Look through the material below and return every line that contains "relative".

------------------------------------------------

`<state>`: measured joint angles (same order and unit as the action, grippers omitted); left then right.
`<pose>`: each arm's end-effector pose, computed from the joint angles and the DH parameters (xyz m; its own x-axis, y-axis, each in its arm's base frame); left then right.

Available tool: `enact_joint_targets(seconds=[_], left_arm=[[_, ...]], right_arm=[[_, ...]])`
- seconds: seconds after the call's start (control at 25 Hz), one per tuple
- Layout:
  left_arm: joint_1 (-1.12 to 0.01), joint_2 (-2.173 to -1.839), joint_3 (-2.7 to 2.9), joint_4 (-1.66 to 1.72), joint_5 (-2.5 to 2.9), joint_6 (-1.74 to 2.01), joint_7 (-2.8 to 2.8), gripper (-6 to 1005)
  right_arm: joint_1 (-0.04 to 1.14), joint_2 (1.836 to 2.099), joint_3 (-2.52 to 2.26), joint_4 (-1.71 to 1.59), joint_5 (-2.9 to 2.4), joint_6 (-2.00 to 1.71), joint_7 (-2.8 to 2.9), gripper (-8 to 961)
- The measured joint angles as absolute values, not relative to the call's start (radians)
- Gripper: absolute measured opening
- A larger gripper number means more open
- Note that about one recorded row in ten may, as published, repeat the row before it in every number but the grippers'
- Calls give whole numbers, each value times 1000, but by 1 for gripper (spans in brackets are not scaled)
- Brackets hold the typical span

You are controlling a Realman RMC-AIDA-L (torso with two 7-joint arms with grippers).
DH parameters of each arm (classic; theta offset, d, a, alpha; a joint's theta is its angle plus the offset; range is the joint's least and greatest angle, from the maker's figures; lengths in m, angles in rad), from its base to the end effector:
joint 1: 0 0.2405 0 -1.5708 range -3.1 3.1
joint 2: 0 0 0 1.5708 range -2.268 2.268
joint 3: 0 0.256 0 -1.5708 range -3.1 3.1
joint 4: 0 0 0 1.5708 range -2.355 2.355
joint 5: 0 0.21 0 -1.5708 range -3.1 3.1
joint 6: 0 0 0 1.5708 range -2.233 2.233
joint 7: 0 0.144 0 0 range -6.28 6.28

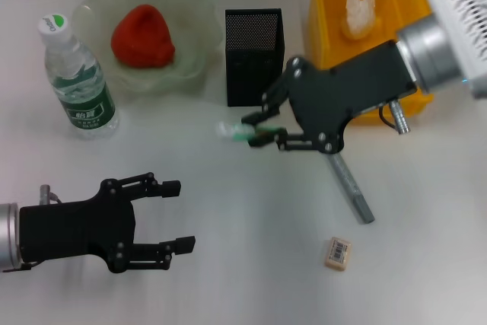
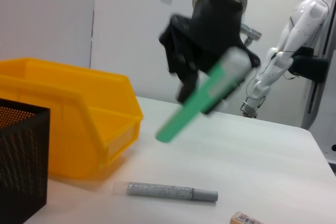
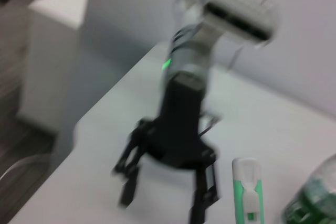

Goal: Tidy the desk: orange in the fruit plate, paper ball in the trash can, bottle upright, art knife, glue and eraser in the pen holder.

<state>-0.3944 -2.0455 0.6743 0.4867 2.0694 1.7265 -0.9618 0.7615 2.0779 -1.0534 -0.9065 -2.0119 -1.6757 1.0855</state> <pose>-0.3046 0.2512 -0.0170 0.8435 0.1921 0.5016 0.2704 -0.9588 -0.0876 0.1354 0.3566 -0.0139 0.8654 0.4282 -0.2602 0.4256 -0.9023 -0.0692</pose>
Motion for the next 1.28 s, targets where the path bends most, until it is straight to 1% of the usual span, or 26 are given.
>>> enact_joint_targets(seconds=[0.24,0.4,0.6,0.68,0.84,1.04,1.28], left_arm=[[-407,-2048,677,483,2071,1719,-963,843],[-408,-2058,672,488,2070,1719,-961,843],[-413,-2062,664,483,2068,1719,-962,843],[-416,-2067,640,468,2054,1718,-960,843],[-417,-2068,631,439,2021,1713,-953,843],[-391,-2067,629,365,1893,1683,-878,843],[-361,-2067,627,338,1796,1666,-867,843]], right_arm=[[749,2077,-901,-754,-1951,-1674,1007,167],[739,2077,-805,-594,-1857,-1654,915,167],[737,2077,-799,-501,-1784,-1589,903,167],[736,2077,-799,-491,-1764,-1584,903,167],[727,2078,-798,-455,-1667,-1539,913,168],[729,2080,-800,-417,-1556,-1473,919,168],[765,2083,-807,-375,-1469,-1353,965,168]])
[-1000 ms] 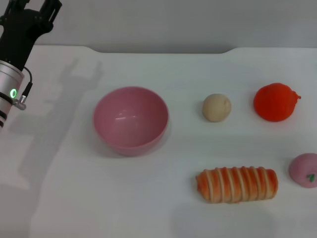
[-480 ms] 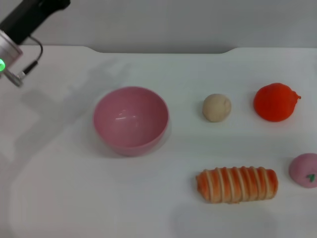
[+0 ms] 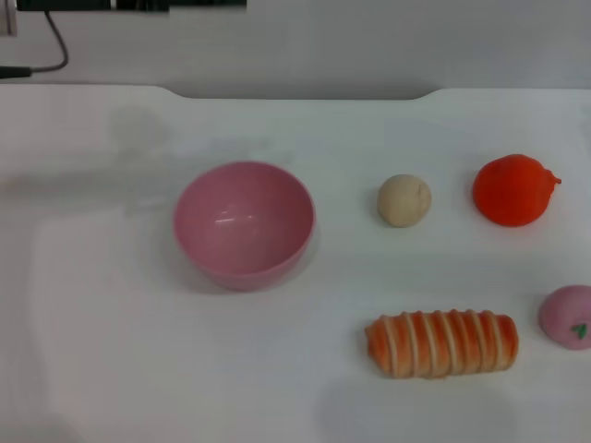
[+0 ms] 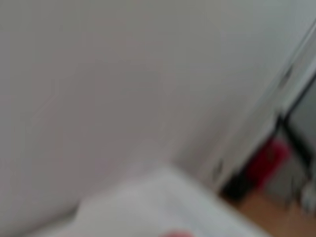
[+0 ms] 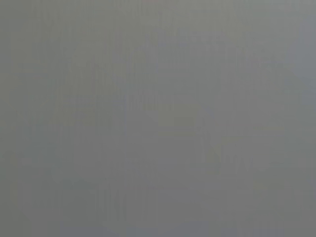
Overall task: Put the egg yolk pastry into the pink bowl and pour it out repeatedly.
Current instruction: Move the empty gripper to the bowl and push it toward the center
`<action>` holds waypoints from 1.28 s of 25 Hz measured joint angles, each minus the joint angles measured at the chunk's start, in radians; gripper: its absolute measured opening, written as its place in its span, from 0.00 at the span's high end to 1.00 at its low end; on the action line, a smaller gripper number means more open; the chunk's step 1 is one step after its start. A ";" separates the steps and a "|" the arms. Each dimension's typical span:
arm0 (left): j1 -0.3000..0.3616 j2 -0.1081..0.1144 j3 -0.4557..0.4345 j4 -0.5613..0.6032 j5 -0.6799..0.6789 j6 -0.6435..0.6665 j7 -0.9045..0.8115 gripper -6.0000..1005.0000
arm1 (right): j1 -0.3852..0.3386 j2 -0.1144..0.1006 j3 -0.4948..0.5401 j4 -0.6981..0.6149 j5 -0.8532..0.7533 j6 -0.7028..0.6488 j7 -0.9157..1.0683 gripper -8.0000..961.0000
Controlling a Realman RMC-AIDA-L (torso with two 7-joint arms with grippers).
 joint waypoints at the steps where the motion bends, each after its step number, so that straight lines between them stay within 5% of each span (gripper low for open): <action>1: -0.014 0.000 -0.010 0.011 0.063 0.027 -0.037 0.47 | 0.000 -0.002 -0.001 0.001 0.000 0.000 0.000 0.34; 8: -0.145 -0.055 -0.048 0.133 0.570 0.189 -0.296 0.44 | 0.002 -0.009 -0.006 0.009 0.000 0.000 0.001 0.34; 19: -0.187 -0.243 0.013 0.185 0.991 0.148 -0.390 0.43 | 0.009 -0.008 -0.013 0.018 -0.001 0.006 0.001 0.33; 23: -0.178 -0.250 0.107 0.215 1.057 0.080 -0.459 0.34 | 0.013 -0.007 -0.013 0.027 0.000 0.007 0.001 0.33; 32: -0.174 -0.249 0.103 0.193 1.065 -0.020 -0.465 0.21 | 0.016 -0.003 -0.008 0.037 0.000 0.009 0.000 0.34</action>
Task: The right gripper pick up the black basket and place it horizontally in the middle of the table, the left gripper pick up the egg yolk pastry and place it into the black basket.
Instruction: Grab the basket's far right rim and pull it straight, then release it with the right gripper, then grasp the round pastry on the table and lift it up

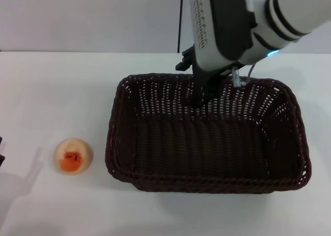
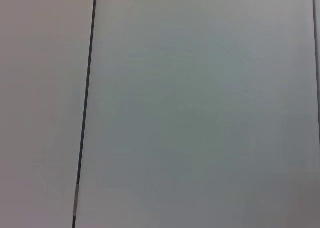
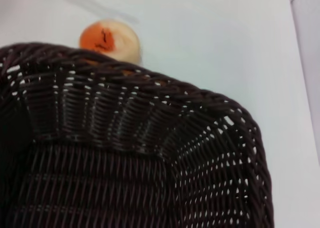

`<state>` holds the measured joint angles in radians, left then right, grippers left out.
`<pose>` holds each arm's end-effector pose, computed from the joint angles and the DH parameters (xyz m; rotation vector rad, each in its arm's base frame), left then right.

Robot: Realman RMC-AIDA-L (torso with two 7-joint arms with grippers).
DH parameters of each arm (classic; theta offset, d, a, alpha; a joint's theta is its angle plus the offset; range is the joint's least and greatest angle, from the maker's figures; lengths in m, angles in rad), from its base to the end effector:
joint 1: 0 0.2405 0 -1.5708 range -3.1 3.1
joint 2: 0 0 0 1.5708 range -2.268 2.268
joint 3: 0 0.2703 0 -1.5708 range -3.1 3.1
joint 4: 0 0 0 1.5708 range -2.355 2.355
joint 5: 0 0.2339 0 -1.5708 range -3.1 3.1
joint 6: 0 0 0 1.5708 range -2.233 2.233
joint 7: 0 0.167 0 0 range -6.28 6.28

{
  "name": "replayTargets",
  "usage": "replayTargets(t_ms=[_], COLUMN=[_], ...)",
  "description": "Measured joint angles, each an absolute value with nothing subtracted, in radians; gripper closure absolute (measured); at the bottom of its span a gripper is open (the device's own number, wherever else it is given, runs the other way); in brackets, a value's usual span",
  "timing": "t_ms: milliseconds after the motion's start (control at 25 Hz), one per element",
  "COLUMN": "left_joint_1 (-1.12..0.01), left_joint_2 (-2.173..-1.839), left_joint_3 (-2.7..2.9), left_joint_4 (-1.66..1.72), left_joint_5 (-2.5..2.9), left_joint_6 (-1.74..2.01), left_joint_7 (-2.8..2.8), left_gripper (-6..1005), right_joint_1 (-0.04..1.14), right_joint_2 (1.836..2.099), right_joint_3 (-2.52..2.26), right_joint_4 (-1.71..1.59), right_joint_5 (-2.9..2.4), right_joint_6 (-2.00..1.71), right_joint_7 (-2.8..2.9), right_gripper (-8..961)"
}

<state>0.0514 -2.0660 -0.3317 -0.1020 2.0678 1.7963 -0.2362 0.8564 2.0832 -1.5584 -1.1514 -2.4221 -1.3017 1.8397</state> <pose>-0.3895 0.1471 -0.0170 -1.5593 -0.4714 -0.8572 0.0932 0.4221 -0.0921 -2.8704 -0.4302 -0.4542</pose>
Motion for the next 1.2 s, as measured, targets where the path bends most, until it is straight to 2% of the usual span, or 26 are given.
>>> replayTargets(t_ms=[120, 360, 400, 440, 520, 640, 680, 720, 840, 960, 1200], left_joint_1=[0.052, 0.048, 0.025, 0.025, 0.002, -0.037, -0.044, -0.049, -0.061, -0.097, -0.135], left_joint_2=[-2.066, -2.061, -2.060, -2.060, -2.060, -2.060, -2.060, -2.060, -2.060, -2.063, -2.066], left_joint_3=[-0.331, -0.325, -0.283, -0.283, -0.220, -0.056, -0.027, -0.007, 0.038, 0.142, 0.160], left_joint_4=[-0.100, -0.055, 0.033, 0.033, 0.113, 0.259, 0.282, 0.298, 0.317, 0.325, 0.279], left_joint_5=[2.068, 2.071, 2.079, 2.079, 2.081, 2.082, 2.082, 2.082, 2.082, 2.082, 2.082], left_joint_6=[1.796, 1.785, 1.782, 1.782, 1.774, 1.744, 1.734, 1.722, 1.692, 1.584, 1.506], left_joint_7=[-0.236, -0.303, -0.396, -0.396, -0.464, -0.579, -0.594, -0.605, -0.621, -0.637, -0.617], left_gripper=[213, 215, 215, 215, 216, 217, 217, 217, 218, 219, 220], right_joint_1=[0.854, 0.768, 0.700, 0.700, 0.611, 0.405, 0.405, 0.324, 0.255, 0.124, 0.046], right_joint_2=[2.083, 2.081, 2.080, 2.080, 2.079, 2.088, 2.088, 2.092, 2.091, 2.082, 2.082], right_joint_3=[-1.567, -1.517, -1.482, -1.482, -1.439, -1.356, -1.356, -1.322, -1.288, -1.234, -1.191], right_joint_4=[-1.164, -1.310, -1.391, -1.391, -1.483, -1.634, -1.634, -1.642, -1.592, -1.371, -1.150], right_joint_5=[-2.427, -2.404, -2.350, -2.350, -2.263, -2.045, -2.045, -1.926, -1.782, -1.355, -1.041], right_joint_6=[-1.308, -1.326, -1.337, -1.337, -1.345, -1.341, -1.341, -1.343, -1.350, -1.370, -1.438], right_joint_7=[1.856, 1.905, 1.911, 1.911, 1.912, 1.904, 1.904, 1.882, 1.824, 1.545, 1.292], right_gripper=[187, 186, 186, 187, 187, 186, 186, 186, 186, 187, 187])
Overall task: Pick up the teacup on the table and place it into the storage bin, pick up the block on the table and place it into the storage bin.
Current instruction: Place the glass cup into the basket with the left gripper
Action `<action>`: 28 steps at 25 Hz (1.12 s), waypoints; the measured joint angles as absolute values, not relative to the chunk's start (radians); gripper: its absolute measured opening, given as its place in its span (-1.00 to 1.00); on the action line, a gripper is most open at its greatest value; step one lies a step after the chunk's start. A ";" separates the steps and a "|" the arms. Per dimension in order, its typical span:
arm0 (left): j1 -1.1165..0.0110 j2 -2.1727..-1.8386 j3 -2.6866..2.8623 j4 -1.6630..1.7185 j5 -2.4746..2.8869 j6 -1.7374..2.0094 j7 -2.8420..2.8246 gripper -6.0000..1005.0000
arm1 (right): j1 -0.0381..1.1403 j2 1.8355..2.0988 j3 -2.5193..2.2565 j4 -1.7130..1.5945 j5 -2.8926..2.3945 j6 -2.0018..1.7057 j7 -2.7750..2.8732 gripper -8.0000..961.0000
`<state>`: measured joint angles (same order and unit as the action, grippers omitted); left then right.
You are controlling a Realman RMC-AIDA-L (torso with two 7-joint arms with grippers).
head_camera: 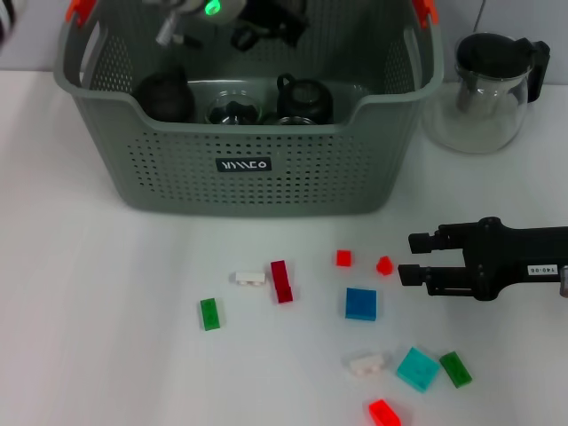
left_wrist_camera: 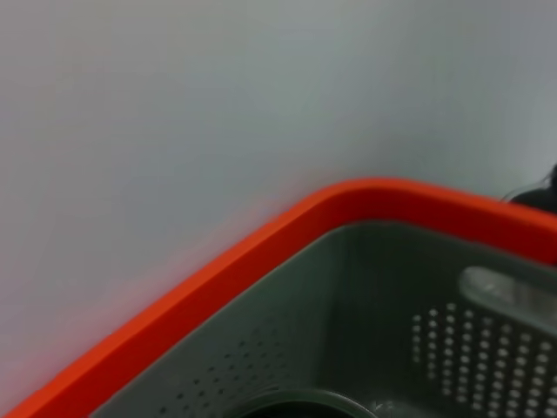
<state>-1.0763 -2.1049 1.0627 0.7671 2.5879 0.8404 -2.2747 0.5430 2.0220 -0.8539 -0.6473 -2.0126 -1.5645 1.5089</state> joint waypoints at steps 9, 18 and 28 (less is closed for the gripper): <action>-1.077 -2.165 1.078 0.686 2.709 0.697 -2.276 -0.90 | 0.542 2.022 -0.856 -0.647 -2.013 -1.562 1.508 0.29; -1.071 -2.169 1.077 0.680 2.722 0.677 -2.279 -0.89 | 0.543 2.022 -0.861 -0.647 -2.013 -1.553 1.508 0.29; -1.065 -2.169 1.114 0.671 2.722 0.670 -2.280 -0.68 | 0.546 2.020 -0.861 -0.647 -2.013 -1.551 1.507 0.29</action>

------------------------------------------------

**Final answer**
- The measured joint angles as absolute values, not relative to the call's start (radians)
Action `<action>`: 28 steps at 25 Hz (1.12 s), waypoints; the measured joint angles as absolute values, not relative to the chunk's start (radians); gripper: its absolute measured opening, given as its place in its span (-1.00 to 1.00); on the action line, a gripper is most open at its greatest value; step one lies a step after the chunk's start. A ";" separates the steps and a "|" the arms. Per dimension in order, its typical span:

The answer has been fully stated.